YOUR GOAL:
Transcribe the stretch of entries below from the line with "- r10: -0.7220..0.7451" through the line with "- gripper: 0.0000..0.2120", exactly and with both ends included; leave out all other lines.

RECORDS SUPPLIED:
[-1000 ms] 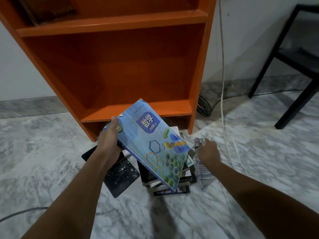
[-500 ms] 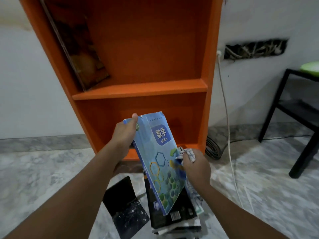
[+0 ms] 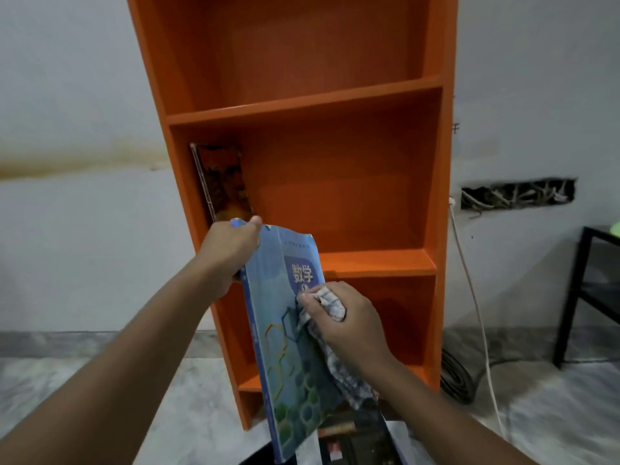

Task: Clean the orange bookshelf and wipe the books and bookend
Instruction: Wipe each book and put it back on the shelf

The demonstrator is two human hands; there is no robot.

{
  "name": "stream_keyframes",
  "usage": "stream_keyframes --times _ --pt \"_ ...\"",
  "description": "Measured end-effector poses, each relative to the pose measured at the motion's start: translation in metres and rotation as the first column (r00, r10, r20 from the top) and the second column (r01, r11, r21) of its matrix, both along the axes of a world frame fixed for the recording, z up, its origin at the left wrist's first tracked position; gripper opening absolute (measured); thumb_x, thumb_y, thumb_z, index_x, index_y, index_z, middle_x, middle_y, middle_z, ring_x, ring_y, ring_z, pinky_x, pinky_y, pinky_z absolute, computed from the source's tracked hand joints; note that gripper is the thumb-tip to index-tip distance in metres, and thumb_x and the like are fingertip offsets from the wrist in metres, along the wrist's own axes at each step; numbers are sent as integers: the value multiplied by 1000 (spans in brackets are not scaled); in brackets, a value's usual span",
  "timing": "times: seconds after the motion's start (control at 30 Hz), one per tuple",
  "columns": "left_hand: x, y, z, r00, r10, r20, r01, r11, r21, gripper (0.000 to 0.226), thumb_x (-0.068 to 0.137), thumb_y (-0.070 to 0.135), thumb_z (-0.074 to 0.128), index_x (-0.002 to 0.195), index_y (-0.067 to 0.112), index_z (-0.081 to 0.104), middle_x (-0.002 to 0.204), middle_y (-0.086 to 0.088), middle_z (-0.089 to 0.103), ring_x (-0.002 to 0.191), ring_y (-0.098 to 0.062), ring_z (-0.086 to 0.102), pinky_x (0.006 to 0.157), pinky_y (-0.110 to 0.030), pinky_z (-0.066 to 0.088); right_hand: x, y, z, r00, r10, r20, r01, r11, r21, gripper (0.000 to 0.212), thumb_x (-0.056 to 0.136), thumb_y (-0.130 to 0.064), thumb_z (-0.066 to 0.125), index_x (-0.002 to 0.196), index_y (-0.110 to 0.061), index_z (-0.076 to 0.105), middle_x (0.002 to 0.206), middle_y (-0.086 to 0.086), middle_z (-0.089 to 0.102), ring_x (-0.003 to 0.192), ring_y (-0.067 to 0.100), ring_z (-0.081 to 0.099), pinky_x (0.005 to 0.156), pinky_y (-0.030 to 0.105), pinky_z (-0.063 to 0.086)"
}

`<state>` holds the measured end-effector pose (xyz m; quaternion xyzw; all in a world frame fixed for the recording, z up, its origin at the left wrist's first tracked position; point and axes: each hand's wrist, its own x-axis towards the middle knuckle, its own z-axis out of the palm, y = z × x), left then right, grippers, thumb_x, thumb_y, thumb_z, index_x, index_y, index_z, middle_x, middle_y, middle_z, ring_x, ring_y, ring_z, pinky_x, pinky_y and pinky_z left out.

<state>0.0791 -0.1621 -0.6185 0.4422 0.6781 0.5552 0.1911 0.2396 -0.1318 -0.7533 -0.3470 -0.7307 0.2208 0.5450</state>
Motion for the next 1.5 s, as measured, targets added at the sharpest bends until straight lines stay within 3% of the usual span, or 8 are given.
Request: stream_keyframes --times 0.13,0.3,0.53,0.73,0.93,1.0,1.2,1.5 --pt "-24 4 41 990 123 71 -131 982 138 38 103 43 46 102 6 50 73 -8 53 63 -22 55 50 -28 40 -22 -4 33 996 -10 84 7 999 33 61 71 -89 42 99 -39 63 97 -16 63 87 0 61 70 33 54" --pt "-42 27 67 970 237 45 -239 920 311 37 103 45 43 75 21 42 79 -2 58 71 -19 60 69 -37 55 -54 4 65 932 -72 354 77 997 0 83 59 -96 46 123 -43 52 110 -21 58 99 0 57 74 26 50" --pt "-72 71 85 971 239 7 -219 878 425 33 103 44 42 78 23 47 80 3 61 71 -15 62 66 -29 54 -112 51 78 763 -278 583 218 960 173 33 94 -48 46 84 -19 56 85 0 62 75 21 65 65 32 55" --pt "-108 110 92 977 5 -215 25 990 137 18 103 22 48 90 15 57 90 -7 65 82 -25 67 71 -37 59 -153 97 73 826 -272 493 185 958 219 31 102 -37 43 93 -17 65 88 -2 66 75 19 65 58 25 38" --pt "-140 139 79 960 55 -273 -57 998 1 12 101 14 51 93 5 49 82 -12 59 70 -26 67 62 -36 61 -184 142 64 865 -130 484 137 990 22 15 98 -32 51 95 -22 62 92 -5 61 82 11 58 63 13 42" --pt "-148 145 75 955 68 -289 -78 997 -23 15 101 16 52 92 4 52 80 -16 63 68 -28 70 65 -39 62 -196 159 61 879 -79 471 112 993 -42 12 94 -33 56 84 -26 56 91 -2 62 81 15 59 66 25 48" --pt "-152 157 64 905 134 -404 -148 989 -2 23 97 10 57 75 6 51 76 -19 67 67 -31 72 65 -44 63 -207 171 73 779 -56 625 90 996 -23 25 100 -48 46 90 -26 54 86 -2 51 87 23 60 63 29 36" --pt "-155 160 59 833 232 -502 -206 973 107 20 95 11 59 76 9 55 74 -12 65 65 -28 68 68 -42 62 -206 182 74 615 60 787 179 960 -213 44 86 -64 60 97 -21 58 91 4 59 90 27 61 72 39 50"
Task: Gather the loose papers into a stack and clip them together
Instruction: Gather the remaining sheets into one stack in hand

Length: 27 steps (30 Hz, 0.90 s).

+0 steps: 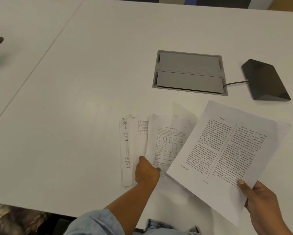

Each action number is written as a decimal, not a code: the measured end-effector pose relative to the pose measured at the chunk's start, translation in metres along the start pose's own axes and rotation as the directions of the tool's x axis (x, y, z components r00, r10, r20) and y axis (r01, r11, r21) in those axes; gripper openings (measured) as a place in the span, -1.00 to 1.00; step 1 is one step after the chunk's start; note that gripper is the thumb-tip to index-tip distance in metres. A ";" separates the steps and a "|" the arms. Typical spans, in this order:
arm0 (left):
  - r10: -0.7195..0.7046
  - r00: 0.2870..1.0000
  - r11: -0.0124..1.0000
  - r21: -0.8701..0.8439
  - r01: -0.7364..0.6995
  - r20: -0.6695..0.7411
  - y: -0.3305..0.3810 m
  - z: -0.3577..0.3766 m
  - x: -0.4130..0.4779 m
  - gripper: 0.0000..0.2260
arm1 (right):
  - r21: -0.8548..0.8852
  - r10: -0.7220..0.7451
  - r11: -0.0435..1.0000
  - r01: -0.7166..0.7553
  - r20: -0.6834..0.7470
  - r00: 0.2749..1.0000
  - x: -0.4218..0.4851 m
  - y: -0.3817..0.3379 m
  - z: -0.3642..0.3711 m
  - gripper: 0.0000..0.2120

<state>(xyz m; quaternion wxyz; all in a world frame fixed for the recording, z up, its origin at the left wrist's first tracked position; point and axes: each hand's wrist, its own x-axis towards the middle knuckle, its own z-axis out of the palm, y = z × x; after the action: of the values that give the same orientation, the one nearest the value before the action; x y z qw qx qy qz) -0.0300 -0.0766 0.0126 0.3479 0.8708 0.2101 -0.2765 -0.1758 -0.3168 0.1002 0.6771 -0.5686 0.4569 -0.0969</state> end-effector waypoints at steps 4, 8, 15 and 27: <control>0.023 0.999 0.996 -0.083 -0.020 0.030 -0.006 -0.007 0.006 -0.65 | -0.007 0.016 1.000 -0.016 0.003 1.000 -0.005 -0.005 0.004 -0.67; -0.009 0.997 0.997 -0.082 0.003 -0.070 -0.015 -0.017 0.011 -0.63 | 0.003 0.006 1.000 -0.006 -0.008 1.000 -0.002 0.001 0.002 -0.73; 0.026 0.972 0.992 0.130 0.004 -0.233 -0.015 -0.017 0.010 -0.47 | -0.047 0.033 0.998 -0.034 -0.019 0.999 0.001 0.005 0.003 -0.73; 0.008 0.974 0.995 0.099 0.014 -0.226 -0.008 -0.018 0.010 -0.46 | -0.044 0.025 0.999 -0.025 -0.008 1.000 -0.001 0.002 0.004 -0.70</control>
<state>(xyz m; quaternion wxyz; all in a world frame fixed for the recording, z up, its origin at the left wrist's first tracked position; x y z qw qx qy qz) -0.0206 -0.0565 0.0138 0.2774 0.9126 0.2356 -0.1862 -0.1743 -0.3128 0.0987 0.6639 -0.5771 0.4687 -0.0805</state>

RESULT OF THIS EXERCISE:
  - r10: -0.7220..0.7451
  - r11: -0.0435..1.0000
  - r01: -0.7166..0.7553
  - r20: -0.6834..0.7470
  - r00: 0.2749..1.0000
  - x: -0.4218..0.4851 m
  - y: -0.3817..0.3379 m
  - z: -0.3642..0.3711 m
  - gripper: 0.0000..0.2120

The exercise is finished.